I wiped my chin and spat, clearing my mouth of the nasty taste. Clearing out the last vestiges of that bilious venom. "Part of me," I said. "Yeah, a part of me."
"I'm sorry," she said. "I never meant for anything to happen. I never meant for. ."
This? I thought. Never meant for me to become what I am? The Chorus was silent and submissive after the explosive purge of their secret taint. Their strength had lain in the hidden egg of the Qliphoth, the psychic child planted in me by the darkness in the woods. They had been influencing me, their continual seduction ensuring that I provided nourishment for the offspring, for the demonic payload I had been tasked to bring to term.
This was why they had been driving me to find Katarina, why they filled my head with thoughts of her death. They wanted her blood on my hands, wanted me flush with the exquisite rapture of having taken her. That was the trigger they had sought, the act which would have breached the metaphysical wall that had hidden the black Tree.
They would have welcomed me then, taken me down into those roots where the egg had been hiding. This, they would have revealed to me, this is the secret of the flesh. They would have let me See what I had done, Willfully, with intent.

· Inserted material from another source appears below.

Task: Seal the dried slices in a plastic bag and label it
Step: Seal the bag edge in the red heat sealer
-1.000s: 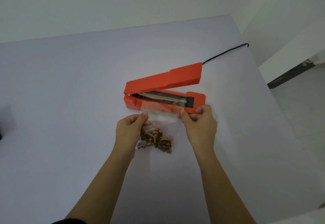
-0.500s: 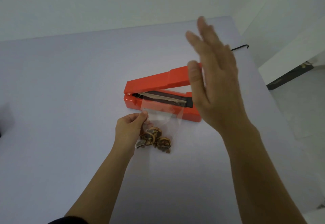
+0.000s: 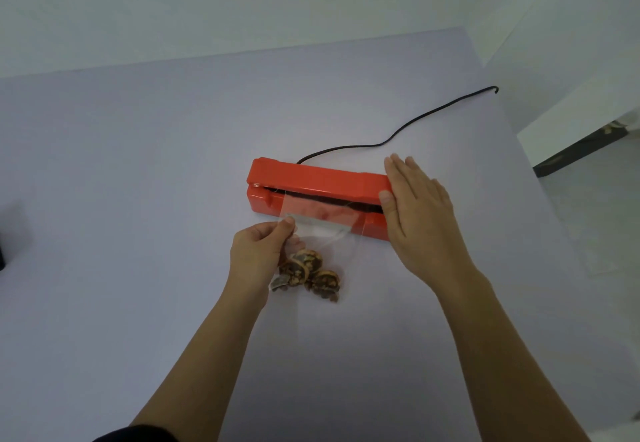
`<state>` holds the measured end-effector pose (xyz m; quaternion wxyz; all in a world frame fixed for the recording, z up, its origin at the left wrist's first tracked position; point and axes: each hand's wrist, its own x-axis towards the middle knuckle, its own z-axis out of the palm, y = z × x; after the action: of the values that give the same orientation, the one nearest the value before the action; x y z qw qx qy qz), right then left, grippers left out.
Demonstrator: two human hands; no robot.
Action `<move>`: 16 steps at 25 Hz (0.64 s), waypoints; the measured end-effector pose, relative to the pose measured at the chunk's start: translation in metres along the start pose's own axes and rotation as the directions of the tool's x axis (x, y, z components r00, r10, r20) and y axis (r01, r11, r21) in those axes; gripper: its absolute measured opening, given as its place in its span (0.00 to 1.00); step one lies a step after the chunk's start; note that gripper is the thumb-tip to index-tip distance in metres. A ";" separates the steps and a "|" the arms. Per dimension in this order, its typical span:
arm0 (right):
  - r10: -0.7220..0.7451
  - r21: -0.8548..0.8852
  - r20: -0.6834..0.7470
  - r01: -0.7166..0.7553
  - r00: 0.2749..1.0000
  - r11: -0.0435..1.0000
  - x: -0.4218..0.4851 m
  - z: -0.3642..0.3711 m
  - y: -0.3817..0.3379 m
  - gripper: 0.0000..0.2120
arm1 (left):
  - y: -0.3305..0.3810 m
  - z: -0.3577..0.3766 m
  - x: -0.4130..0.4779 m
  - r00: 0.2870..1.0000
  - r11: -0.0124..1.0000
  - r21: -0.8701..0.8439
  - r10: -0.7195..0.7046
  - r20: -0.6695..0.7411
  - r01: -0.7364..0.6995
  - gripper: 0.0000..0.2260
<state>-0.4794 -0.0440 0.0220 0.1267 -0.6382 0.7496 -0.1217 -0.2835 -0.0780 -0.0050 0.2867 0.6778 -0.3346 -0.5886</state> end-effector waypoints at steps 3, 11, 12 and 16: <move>0.038 -0.018 0.043 -0.038 0.998 0.999 0.003 0.013 0.003 0.26 | 0.001 -0.001 -0.001 1.000 1.000 0.004 0.011 0.009 -0.011 0.10; 0.043 -0.062 -0.069 -0.047 0.997 0.997 0.004 0.030 0.006 0.30 | 0.005 0.000 -0.002 1.000 1.000 0.019 -0.012 0.015 0.011 0.09; 0.043 -0.068 -0.072 -0.047 0.997 0.997 0.005 0.031 0.006 0.29 | 0.006 -0.001 -0.002 1.000 1.000 0.015 -0.014 0.015 0.014 0.09; 0.037 -0.073 -0.078 -0.043 0.996 0.996 0.006 0.031 0.008 0.29 | 0.007 0.000 -0.003 0.999 0.999 0.004 -0.033 0.009 0.033 0.09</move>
<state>-0.4769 -0.0496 -0.0102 0.0764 -0.6222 0.7706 -0.1151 -0.2842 -0.0801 0.0025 0.2743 0.6812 -0.3257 -0.5955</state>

This is the Qliphotic promise of the body-the darkness' hidden, dreadful secret-this is the inheritance of the material passions. This psychic mind-bomb of violence and rage. This is the real promise of mankind, the only true enlightenment our species can ever hope to attain.
"Yeah," I whispered, responding to Kat's plea for communication. She reached out to me in the dark, reached out to touch someone else, to know she wasn't alone. "It's part of what makes us human, isn't it? The shame and the regret."
"I tried to find you. I did. But it all fell apart so quickly. We were separated. All of us. I wanted to go after you and bring you back-" She faltered, realizing how empty an excuse her words were. "We were supposed to show you the Way. You should have seen the Tree, seen the Ten and the Path."
She moved in the dark, slow steps along the wall. I could hear the sound of her palms rubbing against the steel. "Ah, Markham, we opened your eyes to the spirit world, and I am sorry that you had to find out about it in that way. I'm sorry I didn't tell you." She crouched down to find me. "But you survived. You've learned the Arts."